En période de pandémie de Covid-19, entretenir des contacts personnels est pour la plupart des gens encore plus difficile qu’en temps normal. Mais sur ce plan aussi, la ténacité paie. Les personnes concernées peuvent avoir besoin de temps pour s’y retrouver et s’orienter pendant ces mois imprévisibles, c’est pratiquement inévitable. La pandémie n’y a rien changé, au contraire. En dépit de la distanciation physique, la solidarité est plus que jamais nécessaire. Aux yeux de Barbara Strehler, les petites attentions sont appropriées pour entretenir le contact, remédier à l’isolement et apporter du réconfort aux proches.

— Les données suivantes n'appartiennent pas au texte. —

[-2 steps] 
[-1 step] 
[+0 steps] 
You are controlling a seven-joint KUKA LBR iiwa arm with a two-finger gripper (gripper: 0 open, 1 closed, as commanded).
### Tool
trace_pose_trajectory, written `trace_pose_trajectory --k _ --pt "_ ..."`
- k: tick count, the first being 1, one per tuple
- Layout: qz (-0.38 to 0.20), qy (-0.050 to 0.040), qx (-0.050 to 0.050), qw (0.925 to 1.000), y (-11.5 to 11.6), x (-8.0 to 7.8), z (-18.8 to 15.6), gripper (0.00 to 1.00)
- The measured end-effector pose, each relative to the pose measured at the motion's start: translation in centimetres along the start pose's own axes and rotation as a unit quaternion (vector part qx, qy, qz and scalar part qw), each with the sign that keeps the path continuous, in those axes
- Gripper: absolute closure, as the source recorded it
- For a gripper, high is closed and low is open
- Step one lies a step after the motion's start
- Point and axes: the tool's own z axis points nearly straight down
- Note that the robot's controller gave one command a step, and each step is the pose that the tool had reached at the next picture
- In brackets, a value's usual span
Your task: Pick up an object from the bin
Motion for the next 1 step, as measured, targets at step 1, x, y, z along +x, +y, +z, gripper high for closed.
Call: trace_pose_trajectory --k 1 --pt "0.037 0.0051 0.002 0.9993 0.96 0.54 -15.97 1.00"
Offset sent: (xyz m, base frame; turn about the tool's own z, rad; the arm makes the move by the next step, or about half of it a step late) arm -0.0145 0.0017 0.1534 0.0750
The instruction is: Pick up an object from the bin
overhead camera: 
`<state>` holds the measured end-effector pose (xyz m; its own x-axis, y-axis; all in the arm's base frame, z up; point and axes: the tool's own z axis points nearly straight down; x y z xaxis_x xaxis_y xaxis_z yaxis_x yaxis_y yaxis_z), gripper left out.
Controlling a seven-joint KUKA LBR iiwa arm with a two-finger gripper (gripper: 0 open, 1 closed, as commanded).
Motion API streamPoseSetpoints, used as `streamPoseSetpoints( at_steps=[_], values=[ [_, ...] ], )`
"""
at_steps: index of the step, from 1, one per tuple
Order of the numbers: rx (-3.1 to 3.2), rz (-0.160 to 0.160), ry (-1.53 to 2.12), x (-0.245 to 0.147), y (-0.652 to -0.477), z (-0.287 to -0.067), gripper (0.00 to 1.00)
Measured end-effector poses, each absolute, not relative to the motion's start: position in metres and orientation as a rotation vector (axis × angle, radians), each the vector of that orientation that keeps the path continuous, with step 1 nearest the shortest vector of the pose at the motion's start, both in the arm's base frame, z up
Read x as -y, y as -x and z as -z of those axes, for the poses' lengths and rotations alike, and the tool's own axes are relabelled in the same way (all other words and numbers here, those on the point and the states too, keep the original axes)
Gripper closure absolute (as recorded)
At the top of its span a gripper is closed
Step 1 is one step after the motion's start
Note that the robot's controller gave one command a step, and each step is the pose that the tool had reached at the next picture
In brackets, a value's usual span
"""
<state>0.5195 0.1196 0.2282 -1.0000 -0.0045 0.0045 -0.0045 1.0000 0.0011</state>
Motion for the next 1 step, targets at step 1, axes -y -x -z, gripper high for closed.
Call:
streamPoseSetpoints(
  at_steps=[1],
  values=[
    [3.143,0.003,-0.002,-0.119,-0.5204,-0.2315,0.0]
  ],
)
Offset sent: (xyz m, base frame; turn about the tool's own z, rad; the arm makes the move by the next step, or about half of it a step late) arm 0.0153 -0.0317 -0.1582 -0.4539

« Les gens n’ont hélas pas conscience de l’importance que peuvent avoir un appel surprise, un petit bouquet de fleurs inattendu ou même une lettre manuscrite. Là aussi, la règle d’or est de demander ce qu’on peut faire pour aider, comment l’interlocuteur va. Une plus grande solidarité serait ici de mise. » Elle invite les proches plus particulièrement à revoir leurs attentes à la baisse. « Il faut savoir apprécier ce que l’on a. Si l’on vous propose de faire un jogging dans les bois, il faut saisir l’occasion et ne pas forcément exiger de parler maladie en permanence, partout et avec tout le monde. Cela permet de prendre du recul par rapport à sa situation personnelle, et c’est une bonne chose.